All lines from the one containing "pressure wheel at (342, 293): (332, 336, 203)" to the end of the entries below should be output exactly as they appear. No other lines should be output.

Extracted data entries

((

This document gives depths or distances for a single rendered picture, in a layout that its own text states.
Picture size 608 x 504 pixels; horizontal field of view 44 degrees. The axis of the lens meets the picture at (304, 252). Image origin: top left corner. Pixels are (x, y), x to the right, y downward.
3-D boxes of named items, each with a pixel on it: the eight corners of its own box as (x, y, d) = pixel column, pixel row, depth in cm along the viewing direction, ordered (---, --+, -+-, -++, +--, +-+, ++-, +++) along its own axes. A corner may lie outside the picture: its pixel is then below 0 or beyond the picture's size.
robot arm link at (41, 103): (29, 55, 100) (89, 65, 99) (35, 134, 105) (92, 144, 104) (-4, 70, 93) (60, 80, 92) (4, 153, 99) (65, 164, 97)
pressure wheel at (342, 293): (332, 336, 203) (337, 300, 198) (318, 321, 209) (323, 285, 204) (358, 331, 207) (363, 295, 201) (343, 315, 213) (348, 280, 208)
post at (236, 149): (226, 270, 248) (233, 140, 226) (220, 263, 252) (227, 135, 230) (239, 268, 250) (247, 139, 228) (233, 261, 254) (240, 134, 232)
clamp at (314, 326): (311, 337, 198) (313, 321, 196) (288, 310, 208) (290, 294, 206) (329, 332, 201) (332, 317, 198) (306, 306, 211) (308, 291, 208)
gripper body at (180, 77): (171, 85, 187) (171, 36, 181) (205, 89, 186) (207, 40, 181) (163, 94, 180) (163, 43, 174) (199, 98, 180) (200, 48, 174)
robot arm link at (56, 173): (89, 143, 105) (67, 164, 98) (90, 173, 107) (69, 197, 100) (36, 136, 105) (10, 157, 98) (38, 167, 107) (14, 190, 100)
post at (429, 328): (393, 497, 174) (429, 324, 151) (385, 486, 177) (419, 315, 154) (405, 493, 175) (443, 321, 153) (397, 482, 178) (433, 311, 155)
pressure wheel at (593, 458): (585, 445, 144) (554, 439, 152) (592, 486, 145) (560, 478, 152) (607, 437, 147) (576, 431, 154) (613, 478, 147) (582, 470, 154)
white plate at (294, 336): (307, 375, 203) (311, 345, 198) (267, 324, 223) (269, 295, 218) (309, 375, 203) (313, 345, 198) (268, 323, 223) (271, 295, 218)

))

Solution below
pressure wheel at (342, 293): (332, 336, 203) (337, 300, 198) (318, 321, 209) (323, 285, 204) (358, 331, 207) (363, 295, 201) (343, 315, 213) (348, 280, 208)
post at (236, 149): (226, 270, 248) (233, 140, 226) (220, 263, 252) (227, 135, 230) (239, 268, 250) (247, 139, 228) (233, 261, 254) (240, 134, 232)
clamp at (314, 326): (311, 337, 198) (313, 321, 196) (288, 310, 208) (290, 294, 206) (329, 332, 201) (332, 317, 198) (306, 306, 211) (308, 291, 208)
gripper body at (180, 77): (171, 85, 187) (171, 36, 181) (205, 89, 186) (207, 40, 181) (163, 94, 180) (163, 43, 174) (199, 98, 180) (200, 48, 174)
robot arm link at (56, 173): (89, 143, 105) (67, 164, 98) (90, 173, 107) (69, 197, 100) (36, 136, 105) (10, 157, 98) (38, 167, 107) (14, 190, 100)
post at (429, 328): (393, 497, 174) (429, 324, 151) (385, 486, 177) (419, 315, 154) (405, 493, 175) (443, 321, 153) (397, 482, 178) (433, 311, 155)
pressure wheel at (593, 458): (585, 445, 144) (554, 439, 152) (592, 486, 145) (560, 478, 152) (607, 437, 147) (576, 431, 154) (613, 478, 147) (582, 470, 154)
white plate at (294, 336): (307, 375, 203) (311, 345, 198) (267, 324, 223) (269, 295, 218) (309, 375, 203) (313, 345, 198) (268, 323, 223) (271, 295, 218)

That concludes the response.